WORK TO BE COMPLETED:
Nothing in the data is to be left out; copy it exactly.

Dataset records
|---|
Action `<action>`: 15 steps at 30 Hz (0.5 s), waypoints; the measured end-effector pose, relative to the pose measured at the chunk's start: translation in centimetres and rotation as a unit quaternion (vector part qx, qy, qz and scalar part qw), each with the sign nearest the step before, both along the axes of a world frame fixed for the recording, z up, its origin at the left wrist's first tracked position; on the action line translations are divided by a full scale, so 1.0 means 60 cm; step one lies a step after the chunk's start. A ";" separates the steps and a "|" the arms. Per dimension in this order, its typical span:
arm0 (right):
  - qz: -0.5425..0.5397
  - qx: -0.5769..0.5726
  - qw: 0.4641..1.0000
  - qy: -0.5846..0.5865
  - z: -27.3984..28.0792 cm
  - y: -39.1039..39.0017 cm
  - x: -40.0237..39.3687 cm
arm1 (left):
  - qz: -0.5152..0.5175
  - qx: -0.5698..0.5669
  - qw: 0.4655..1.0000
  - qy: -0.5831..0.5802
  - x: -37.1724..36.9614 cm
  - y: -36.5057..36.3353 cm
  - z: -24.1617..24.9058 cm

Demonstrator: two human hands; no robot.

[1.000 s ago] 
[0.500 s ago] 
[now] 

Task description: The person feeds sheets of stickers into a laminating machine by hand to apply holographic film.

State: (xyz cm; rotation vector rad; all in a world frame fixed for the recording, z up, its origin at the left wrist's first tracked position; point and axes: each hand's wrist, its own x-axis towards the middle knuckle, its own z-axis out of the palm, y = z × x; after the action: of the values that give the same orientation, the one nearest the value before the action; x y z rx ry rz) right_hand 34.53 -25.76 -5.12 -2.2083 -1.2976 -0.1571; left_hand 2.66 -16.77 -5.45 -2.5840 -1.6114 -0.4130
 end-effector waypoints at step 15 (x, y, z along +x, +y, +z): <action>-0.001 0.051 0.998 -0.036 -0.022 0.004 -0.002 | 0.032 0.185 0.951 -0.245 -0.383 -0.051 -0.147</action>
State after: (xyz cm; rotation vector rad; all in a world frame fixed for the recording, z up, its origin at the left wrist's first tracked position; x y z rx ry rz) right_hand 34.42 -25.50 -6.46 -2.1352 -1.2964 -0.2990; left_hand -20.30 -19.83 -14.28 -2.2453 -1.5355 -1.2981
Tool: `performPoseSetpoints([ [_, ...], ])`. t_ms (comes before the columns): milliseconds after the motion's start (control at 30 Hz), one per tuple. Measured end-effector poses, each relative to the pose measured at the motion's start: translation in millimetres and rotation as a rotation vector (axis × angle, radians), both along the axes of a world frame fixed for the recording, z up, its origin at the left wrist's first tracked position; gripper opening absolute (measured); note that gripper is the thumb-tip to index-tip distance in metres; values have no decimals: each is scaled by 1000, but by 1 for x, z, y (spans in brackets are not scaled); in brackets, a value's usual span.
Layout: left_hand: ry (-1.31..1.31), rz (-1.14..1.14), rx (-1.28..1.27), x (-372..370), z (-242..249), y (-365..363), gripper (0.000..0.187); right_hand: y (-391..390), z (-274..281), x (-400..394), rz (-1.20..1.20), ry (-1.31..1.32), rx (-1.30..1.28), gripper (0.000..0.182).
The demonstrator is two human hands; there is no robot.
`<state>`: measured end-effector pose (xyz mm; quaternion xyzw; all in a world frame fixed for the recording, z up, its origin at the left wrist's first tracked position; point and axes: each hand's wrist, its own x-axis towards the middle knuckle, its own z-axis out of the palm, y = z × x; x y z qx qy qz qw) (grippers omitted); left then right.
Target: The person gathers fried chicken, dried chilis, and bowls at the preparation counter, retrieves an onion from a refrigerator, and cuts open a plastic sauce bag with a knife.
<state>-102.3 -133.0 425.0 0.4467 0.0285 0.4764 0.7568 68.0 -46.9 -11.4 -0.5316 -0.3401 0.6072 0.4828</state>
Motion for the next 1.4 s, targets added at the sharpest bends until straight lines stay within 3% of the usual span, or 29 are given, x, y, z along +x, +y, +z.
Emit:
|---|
SOLUTION FOR THIS TASK:
Action `<action>`: 15 steps at 30 Hz (0.5 s), waypoints; the measured end-effector pose, relative to the pose measured at the chunk's start: translation in centimetres and rotation as a unit quaternion (vector part qx, qy, qz and scalar part qw), each with the sign nearest the step before, both along the axes of a world frame fixed for the recording, z up, its origin at the left wrist's first tracked position; on the action line translations are divided by a full scale, so 1.0 means 60 cm; step one lies a step after the chunk's start. A ";" separates the steps and a "|" the arms. Per dimension in this order, its typical span:
arm0 (right):
  - qz: -0.5425..0.5397
  - qx: -0.5769..0.5726
  - qw: 0.4641..1.0000
  - qy: -0.5846..0.5865
  - z: -27.3984..28.0792 cm
  - y: -39.1039..39.0017 cm
  - x: -40.0237..39.3687 cm
arm1 (left):
  - qz: -0.5152..0.5175
  - qx: -0.5698..0.5669
  - qw: 0.4655..1.0000
  - qy: -0.5831..0.5802
  - x: -37.1724..36.9614 cm
  - y: -36.5057..36.3353 cm
  - z: -24.1617..24.9058 cm

Demonstrator: two human hands; no robot.

[1.000 s ago] 
[0.500 s ago] 
[now] 

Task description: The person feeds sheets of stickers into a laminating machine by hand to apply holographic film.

State: (xyz cm; rotation vector rad; all in a world frame fixed for the recording, z up, its origin at the left wrist's first tracked position; point and axes: each hand's wrist, its own x-axis towards the middle knuckle, its own z-axis out of the palm, y = z × x; after the action: of the values that give the same orientation, the one nearest the value before the action; x y z rx ry rz) right_hand 34.53 -25.76 -5.12 -2.2083 -1.2976 -0.1571; left_hand 2.66 -16.77 -5.45 -2.5840 -1.6114 -0.4130
 end-effector waypoints at step 15 (x, y, z along +x, +y, +z): <action>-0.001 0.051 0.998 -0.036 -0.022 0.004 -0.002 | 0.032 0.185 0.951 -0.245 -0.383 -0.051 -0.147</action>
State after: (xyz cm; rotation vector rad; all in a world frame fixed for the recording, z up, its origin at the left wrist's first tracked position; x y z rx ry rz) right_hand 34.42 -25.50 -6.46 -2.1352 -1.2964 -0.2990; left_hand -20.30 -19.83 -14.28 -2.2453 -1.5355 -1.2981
Tool: `performPoseSetpoints([ [_, ...], ])`. t_ms (comes before the columns): milliseconds after the motion's start (control at 30 Hz), one per tuple. Measured end-effector poses, each relative to the pose measured at the motion's start: translation in millimetres and rotation as a rotation vector (axis × angle, radians), both along the axes of a world frame fixed for the recording, z up, its origin at the left wrist's first tracked position; gripper opening absolute (measured); note that gripper is the thumb-tip to index-tip distance in metres; values have no decimals: each is scaled by 1000, but by 1 for x, z, y (spans in brackets are not scaled); in brackets, a value's usual span.
Layout: left_hand: ry (-1.31..1.31), rz (-1.14..1.14), rx (-1.28..1.27), x (-372..370), z (-242..249), y (-365..363), gripper (0.000..0.187); right_hand: y (-391..390), z (-274..281), x (-400..394), rz (-1.20..1.20), ry (-1.31..1.32), rx (-1.30..1.28), gripper (0.000..0.182).
The demonstrator is two human hands; there is no robot.
`<state>`: measured end-effector pose (xyz mm; quaternion xyzw; all in a world frame fixed for the recording, z up, its origin at the left wrist's first tracked position; point and axes: each hand's wrist, its own x-axis towards the middle knuckle, its own z-axis out of the palm, y = z × x; x y z qx qy qz qw) (grippers omitted); left then right.
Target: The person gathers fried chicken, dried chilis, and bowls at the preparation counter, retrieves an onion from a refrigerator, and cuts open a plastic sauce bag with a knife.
<state>-102.3 -133.0 425.0 0.4467 0.0285 0.4764 0.7568 68.0 -46.9 -11.4 -0.5316 -0.3401 0.6072 0.4828</state>
Motion for the next 1.4 s, targets added at the sharpest bends until straight lines stay within 3% of the usual span, or 29 are given, x, y, z along +x, +y, +z.
Emit:

That completes the response to the exercise.